Exercise goal = What lines in the following entries hold the word "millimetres"? Copy each one.

Input material =
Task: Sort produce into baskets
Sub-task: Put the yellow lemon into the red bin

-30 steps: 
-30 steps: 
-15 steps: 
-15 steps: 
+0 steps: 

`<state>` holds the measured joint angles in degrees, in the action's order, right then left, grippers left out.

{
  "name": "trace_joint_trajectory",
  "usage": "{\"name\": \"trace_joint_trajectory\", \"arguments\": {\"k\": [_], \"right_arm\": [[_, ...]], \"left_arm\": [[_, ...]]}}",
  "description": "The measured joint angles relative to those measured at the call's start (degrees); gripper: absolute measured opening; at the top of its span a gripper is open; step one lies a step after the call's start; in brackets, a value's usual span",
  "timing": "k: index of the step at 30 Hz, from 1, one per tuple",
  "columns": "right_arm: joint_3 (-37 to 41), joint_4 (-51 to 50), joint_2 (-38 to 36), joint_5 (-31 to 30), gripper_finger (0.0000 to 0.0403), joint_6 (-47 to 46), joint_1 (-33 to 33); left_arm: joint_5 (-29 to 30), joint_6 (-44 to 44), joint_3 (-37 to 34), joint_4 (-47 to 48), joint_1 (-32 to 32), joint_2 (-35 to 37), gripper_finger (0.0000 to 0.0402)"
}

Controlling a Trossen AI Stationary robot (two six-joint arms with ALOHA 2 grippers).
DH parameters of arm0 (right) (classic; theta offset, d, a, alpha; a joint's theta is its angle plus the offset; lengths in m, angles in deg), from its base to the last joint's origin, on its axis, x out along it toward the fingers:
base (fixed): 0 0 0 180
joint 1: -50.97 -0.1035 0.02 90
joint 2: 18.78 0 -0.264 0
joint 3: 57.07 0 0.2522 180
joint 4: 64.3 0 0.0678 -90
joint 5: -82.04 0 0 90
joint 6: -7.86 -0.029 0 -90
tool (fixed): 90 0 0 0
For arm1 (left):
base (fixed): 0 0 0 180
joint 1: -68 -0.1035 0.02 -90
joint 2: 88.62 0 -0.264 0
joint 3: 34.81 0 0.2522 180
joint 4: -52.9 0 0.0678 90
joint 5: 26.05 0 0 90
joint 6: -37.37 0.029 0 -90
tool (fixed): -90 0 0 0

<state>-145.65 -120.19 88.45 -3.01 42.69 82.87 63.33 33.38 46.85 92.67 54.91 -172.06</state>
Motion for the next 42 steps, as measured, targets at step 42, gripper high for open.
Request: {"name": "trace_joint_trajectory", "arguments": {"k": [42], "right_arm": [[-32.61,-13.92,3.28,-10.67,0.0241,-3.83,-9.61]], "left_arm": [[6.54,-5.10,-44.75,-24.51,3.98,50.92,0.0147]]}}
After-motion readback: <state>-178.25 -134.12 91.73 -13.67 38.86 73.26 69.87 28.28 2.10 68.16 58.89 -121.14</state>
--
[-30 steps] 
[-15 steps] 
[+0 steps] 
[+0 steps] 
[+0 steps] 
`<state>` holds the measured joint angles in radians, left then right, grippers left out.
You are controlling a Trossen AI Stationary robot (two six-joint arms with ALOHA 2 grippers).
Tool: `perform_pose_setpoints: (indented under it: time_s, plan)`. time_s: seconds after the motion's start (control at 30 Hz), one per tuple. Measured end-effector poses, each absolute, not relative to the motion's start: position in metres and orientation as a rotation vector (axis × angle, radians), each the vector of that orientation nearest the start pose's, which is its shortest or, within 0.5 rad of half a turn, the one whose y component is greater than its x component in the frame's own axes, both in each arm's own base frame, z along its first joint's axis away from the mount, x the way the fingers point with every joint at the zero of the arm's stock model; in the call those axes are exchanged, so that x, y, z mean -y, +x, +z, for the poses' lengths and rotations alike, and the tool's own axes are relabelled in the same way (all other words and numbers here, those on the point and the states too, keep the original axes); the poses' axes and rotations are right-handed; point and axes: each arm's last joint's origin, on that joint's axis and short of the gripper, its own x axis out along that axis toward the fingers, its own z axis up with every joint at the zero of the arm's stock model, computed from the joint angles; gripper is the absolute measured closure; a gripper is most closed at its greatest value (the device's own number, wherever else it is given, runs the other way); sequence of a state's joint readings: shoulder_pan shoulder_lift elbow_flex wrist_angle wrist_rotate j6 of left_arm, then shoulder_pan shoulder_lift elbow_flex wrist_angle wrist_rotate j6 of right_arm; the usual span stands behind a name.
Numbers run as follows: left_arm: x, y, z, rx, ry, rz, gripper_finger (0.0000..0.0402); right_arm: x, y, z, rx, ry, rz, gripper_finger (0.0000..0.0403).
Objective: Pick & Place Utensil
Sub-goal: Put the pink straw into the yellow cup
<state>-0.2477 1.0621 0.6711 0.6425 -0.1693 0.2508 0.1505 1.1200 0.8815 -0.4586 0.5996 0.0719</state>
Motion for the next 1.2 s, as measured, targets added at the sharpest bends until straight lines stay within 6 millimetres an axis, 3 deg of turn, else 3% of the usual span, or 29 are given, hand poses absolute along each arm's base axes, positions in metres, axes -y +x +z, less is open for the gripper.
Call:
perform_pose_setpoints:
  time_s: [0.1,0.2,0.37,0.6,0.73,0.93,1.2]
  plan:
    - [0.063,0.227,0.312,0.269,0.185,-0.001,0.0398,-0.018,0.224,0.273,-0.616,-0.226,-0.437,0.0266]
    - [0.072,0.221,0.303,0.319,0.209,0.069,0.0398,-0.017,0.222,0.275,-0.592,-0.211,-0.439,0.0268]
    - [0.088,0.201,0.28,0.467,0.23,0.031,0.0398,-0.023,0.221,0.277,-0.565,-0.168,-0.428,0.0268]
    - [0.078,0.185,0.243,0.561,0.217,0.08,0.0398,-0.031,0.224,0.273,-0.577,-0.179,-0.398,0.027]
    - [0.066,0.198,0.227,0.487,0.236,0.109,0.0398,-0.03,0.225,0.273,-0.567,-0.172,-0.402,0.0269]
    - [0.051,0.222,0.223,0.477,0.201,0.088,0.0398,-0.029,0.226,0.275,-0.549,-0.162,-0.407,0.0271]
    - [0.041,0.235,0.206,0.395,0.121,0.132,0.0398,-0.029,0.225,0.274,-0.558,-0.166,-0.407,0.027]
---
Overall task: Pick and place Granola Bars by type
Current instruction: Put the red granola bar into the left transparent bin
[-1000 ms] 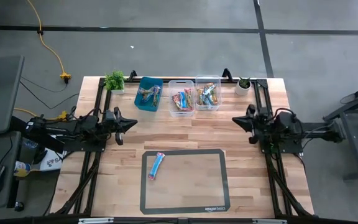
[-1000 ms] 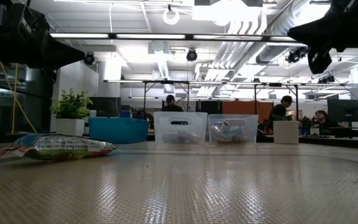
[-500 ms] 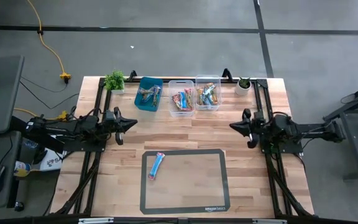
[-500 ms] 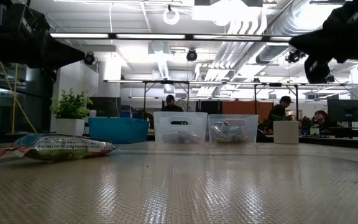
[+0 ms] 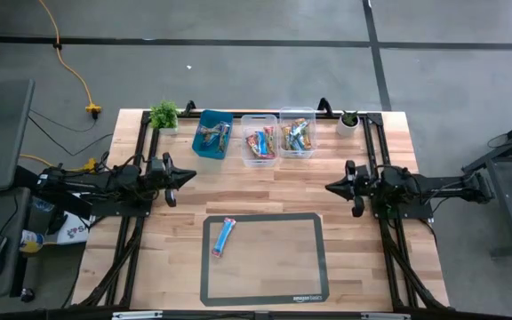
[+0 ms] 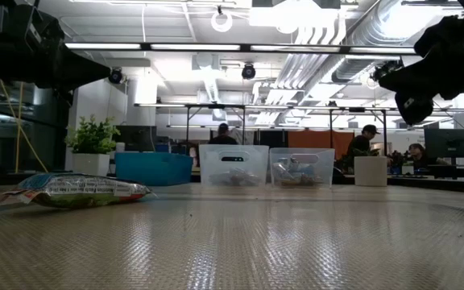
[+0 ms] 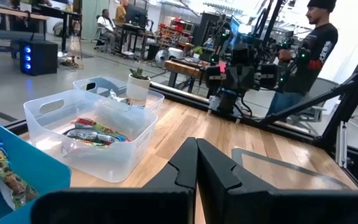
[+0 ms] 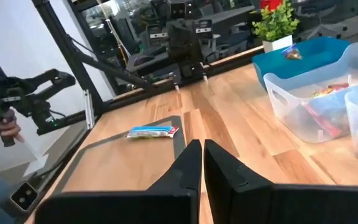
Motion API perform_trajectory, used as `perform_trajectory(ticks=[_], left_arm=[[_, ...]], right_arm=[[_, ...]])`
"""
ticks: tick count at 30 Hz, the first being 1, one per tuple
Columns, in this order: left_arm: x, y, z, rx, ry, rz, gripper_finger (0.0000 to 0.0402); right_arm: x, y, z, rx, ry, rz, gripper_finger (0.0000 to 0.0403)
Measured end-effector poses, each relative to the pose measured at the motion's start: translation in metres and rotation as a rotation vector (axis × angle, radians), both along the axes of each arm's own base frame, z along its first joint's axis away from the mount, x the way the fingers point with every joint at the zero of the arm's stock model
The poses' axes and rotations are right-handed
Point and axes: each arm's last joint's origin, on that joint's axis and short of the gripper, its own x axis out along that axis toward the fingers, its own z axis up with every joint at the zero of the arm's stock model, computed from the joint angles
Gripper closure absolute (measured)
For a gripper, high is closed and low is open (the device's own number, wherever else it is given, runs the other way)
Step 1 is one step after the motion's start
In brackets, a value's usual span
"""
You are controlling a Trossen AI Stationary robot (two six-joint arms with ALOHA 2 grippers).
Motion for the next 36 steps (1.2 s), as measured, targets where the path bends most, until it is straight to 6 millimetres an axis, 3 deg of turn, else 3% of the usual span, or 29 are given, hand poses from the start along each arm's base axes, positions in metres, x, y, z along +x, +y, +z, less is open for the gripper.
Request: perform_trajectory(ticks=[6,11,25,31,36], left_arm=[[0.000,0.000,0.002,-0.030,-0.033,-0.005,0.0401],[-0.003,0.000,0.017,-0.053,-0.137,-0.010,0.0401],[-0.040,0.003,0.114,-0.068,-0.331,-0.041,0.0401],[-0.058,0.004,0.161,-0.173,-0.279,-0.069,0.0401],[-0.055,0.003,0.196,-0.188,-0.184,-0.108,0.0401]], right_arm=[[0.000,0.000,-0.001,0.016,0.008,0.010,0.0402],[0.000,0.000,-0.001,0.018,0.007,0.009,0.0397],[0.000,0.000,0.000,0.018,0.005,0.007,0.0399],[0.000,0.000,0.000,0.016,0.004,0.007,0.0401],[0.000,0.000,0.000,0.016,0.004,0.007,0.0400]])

Task response =
Motion for the next 1.2 s, as measured, targets added at the sharpest bends until straight lines stay within 6 millimetres an axis, 3 deg of turn, else 3% of the usual span, or 29 are given, hand poses absolute along each arm's base axes, positions in metres, axes -y +x +z, less is open for the gripper.
Motion for the next 36 steps (1.2 s), as measured, targets where the path bends most, until it is straight to 6 millimetres an axis, 3 deg of turn, else 3% of the usual span, or 29 are given, hand poses from the start along each arm's base axes, positions in metres, x, y, z along +x, +y, +z, less is open for the gripper.

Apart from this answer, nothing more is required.